◆ **Aim of the task**:
Which lines of the data contain the string "held"? Copy every one of them.

◆ **Task data**:
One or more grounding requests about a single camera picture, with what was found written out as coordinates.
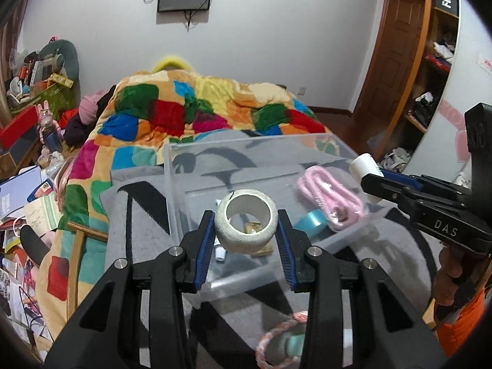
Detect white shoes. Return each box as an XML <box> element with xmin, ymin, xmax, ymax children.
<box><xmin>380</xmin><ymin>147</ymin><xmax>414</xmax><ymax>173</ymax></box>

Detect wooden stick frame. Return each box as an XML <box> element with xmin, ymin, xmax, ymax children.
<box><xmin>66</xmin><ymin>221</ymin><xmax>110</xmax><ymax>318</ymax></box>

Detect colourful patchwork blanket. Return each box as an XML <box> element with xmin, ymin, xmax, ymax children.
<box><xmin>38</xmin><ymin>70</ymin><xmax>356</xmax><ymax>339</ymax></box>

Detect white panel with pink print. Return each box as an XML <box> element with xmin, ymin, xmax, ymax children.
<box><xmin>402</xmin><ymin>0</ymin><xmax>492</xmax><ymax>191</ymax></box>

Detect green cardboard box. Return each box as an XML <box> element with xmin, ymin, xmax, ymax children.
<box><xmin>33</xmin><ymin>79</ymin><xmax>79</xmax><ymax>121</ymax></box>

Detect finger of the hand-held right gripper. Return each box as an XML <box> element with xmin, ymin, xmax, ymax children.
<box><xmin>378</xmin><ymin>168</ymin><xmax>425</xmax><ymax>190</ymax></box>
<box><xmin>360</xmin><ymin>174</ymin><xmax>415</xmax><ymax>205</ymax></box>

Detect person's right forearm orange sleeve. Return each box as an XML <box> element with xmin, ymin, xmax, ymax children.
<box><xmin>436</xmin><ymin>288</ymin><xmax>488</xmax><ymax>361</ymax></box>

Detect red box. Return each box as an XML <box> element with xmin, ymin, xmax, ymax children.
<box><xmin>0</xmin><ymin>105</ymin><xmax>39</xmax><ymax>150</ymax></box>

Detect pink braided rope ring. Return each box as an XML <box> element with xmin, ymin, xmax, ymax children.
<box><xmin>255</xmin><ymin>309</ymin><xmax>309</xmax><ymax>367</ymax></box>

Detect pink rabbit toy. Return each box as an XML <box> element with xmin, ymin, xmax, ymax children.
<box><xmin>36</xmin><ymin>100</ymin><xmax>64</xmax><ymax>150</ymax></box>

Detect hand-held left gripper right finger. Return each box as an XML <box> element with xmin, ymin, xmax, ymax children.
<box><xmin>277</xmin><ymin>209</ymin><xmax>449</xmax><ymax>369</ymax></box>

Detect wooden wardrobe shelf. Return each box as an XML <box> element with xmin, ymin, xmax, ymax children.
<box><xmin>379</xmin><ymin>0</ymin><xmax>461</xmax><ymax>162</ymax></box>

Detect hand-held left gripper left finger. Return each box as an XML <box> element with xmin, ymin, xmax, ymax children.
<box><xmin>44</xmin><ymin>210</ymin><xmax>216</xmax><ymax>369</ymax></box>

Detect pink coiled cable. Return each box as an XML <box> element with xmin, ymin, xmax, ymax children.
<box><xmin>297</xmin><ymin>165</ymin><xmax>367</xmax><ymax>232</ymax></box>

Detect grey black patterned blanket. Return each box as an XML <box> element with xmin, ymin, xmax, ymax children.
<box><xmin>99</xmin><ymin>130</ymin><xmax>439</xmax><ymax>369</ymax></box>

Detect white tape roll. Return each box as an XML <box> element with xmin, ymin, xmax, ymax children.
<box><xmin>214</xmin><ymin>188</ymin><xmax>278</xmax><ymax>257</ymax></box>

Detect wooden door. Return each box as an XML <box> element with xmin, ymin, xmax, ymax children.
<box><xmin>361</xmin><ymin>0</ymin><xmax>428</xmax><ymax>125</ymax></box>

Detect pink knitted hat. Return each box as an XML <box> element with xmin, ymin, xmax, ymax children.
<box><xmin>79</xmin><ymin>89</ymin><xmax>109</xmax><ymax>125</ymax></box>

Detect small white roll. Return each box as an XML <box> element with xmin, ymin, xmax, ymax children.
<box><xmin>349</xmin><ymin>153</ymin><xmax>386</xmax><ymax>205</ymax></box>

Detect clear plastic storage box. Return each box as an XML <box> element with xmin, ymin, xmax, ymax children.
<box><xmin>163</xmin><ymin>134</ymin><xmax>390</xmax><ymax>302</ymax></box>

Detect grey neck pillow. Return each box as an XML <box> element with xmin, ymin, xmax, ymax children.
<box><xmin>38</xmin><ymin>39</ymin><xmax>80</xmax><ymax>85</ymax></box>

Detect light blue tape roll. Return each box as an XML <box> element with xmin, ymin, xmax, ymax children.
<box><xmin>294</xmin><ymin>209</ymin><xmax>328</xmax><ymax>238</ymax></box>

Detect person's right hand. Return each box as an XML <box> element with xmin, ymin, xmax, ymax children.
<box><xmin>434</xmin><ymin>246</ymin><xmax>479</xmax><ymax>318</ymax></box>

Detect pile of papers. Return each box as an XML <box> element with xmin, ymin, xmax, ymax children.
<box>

◆ **Answer to the problem**:
Detect finger of the hand-held right gripper. Return each box as an XML <box> element with xmin, ymin, xmax, ymax children.
Detect hand-held left gripper right finger. Return each box as an XML <box> element with xmin, ymin, xmax, ymax children.
Detect hand-held left gripper left finger. Return each box as an XML <box> element with xmin, ymin, xmax, ymax children.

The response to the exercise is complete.